Stored items from a collection:
§

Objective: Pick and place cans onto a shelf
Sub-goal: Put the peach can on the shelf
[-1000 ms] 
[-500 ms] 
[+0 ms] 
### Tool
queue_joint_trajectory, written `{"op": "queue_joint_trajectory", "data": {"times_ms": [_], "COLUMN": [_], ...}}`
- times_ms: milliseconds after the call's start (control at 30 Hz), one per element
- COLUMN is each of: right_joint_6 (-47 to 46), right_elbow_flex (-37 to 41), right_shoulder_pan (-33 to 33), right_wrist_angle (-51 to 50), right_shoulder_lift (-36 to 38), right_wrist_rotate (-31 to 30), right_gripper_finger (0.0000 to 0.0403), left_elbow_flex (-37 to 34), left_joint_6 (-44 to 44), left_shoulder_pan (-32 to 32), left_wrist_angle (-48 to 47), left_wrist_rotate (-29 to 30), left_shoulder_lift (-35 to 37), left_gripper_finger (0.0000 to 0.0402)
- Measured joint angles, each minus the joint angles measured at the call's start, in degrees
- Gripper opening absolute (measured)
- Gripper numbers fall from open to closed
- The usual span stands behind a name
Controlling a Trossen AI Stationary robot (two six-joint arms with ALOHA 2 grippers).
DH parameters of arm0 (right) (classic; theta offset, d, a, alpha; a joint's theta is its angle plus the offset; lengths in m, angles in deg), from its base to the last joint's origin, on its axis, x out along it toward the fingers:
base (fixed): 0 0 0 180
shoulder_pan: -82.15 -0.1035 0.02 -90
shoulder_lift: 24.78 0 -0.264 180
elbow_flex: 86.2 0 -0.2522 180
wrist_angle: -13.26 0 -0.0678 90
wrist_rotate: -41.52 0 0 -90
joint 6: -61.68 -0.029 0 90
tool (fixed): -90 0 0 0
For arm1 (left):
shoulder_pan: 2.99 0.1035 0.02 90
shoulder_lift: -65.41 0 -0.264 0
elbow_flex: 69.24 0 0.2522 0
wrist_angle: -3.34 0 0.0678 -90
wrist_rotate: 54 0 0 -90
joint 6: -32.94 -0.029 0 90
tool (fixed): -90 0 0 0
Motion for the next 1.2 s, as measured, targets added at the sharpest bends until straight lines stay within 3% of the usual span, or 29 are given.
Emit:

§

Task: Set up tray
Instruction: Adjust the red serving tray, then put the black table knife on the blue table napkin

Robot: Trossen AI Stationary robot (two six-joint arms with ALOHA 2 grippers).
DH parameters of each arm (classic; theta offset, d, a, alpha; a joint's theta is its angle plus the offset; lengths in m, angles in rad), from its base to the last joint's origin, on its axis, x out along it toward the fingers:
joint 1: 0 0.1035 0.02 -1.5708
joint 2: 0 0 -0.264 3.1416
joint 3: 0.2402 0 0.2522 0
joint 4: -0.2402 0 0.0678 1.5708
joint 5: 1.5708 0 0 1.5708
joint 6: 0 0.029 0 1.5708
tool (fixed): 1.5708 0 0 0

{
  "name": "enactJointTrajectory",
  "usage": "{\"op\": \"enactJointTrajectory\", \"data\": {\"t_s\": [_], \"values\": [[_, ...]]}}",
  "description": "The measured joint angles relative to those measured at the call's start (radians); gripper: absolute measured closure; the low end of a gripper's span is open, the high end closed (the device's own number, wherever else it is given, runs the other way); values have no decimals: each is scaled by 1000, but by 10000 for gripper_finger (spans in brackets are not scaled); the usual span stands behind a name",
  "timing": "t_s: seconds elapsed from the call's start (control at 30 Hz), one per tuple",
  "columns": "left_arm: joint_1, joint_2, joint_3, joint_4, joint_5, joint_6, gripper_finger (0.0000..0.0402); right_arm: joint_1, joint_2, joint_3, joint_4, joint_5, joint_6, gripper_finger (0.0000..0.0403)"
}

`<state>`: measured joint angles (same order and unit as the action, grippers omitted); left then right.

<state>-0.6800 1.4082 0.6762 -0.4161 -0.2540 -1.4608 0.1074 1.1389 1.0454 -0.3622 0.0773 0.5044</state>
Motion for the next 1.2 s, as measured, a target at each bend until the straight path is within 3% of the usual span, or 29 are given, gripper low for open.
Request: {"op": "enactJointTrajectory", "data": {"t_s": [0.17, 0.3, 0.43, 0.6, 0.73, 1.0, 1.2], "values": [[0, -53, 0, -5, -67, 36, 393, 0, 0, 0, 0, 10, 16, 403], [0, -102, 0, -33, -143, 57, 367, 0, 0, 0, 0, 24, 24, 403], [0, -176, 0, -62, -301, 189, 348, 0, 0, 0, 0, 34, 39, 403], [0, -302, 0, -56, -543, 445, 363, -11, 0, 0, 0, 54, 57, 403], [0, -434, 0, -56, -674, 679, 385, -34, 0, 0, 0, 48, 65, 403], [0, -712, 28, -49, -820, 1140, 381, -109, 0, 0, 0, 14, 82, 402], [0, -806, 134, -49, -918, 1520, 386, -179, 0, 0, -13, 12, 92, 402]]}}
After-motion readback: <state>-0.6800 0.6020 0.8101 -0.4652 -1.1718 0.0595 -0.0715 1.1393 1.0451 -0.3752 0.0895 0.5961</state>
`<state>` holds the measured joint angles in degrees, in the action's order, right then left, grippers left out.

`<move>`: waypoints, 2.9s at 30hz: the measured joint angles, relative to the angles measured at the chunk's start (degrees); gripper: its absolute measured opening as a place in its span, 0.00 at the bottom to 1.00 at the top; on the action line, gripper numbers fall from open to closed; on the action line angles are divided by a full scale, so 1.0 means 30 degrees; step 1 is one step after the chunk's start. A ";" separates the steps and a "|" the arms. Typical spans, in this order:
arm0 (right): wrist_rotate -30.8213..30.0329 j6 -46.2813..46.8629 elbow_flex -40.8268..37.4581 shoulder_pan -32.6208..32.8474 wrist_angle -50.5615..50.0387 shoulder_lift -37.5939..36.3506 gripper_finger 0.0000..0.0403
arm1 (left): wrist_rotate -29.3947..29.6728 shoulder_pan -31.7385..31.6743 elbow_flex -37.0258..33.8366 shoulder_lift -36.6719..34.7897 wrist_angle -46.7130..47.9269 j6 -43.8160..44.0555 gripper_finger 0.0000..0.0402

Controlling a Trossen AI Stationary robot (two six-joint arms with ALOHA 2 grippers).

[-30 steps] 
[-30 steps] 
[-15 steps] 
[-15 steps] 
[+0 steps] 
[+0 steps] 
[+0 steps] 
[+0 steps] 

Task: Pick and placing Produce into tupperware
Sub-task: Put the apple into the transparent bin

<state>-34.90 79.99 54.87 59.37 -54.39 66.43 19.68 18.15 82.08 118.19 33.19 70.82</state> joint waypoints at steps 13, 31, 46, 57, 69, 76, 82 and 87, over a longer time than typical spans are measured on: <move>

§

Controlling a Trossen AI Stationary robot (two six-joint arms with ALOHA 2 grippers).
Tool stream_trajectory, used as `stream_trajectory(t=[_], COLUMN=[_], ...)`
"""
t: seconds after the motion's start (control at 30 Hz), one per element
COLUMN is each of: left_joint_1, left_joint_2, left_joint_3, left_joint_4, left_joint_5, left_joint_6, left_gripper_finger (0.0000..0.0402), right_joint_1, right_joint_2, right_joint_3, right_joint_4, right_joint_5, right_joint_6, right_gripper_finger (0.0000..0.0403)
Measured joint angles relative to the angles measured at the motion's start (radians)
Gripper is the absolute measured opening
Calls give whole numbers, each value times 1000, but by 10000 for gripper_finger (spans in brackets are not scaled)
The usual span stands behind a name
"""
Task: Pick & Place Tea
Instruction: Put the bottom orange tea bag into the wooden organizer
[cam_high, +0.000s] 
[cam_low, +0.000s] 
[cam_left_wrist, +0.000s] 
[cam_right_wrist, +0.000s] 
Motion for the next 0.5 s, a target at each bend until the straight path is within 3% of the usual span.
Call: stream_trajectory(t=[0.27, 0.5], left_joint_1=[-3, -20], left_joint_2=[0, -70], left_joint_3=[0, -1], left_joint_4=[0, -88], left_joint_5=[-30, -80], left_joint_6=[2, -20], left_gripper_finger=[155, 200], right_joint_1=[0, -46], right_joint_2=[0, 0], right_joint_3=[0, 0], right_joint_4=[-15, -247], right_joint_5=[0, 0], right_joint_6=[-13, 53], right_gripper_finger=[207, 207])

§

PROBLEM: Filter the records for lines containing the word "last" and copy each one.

SOLUTION FOR THIS TASK:
DH parameters of arm0 (right) (classic; theta offset, d, a, alpha; a joint's theta is its angle plus the offset; lengths in m, angles in deg), from its base to the last joint's origin, on its axis, x out along it toward the fingers:
DH parameters of each arm (classic; theta offset, d, a, alpha; a joint's theta is its angle plus the offset; lengths in m, angles in rad), from its base to the last joint's origin, on its axis, x out along it toward the fingers:

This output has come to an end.